Supplied data below:

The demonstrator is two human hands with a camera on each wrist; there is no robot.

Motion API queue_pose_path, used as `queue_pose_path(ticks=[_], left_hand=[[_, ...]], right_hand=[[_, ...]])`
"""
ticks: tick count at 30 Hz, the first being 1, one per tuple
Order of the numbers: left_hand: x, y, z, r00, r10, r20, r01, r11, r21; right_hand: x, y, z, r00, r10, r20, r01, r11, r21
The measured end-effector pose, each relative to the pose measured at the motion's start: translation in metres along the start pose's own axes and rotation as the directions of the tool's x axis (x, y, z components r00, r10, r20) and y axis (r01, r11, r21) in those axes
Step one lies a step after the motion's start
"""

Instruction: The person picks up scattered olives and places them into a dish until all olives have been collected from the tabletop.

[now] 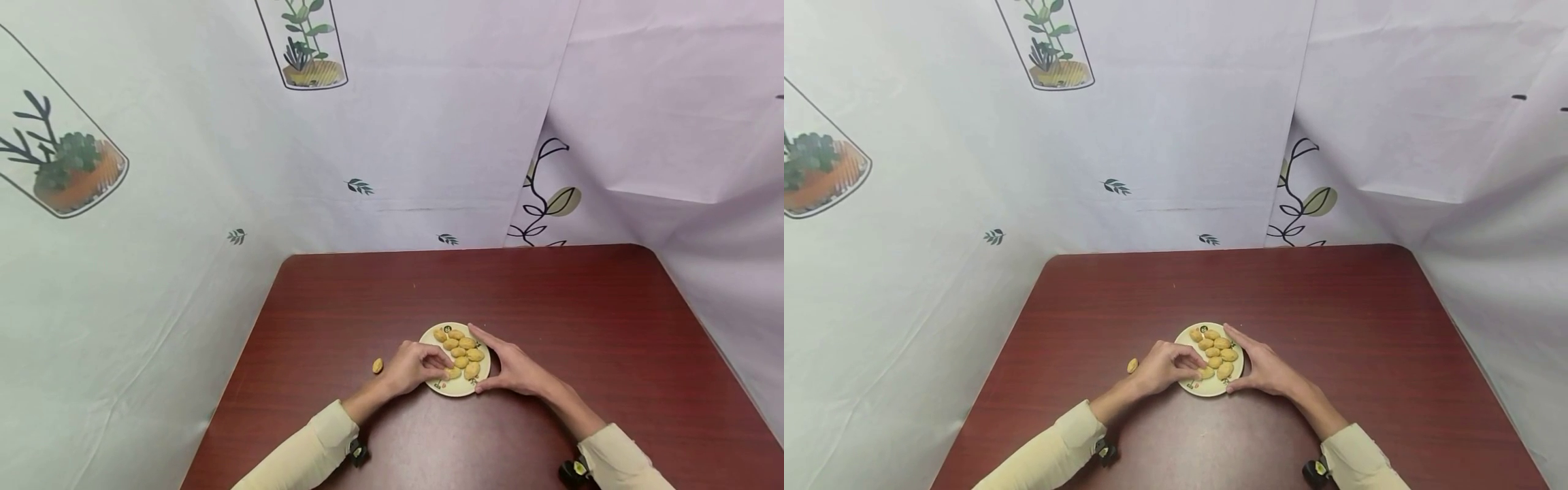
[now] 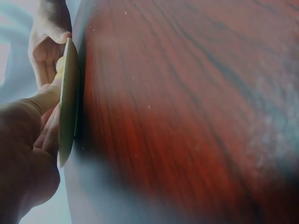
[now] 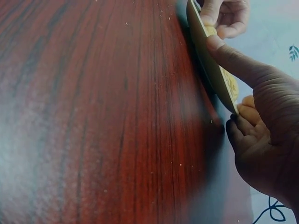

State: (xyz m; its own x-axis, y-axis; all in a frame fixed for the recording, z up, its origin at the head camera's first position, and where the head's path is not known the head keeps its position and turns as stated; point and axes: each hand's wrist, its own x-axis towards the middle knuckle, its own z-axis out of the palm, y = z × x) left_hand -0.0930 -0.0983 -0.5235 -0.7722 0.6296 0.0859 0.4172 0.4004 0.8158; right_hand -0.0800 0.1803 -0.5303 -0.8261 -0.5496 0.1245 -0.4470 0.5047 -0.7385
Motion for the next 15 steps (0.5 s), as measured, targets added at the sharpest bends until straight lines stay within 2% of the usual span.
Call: queue_pose_path(ticks=[6, 15], left_hand=[[0.0025, 0.0006, 0.0023, 1.0, 0.003, -0.003, -0.003, 1.0, -0.004], [0.0046, 0.0012, 0.002, 0.998, 0.036, 0.041, -0.038, 0.999, 0.036]], right_hand=[[0.0003, 0.0003, 0.0003, 1.0, 0.005, 0.001, -0.005, 1.0, -0.005], [0.0001, 0.0009, 0.0006, 1.0, -0.002, -0.006, 0.002, 1.0, -0.006]])
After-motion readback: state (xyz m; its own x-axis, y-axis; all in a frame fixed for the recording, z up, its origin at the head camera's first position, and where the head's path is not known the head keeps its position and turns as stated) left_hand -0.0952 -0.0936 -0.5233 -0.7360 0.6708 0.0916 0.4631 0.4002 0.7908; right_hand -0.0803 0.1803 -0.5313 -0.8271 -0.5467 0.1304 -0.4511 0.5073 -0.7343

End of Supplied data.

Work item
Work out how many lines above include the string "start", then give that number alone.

Solution to this task
2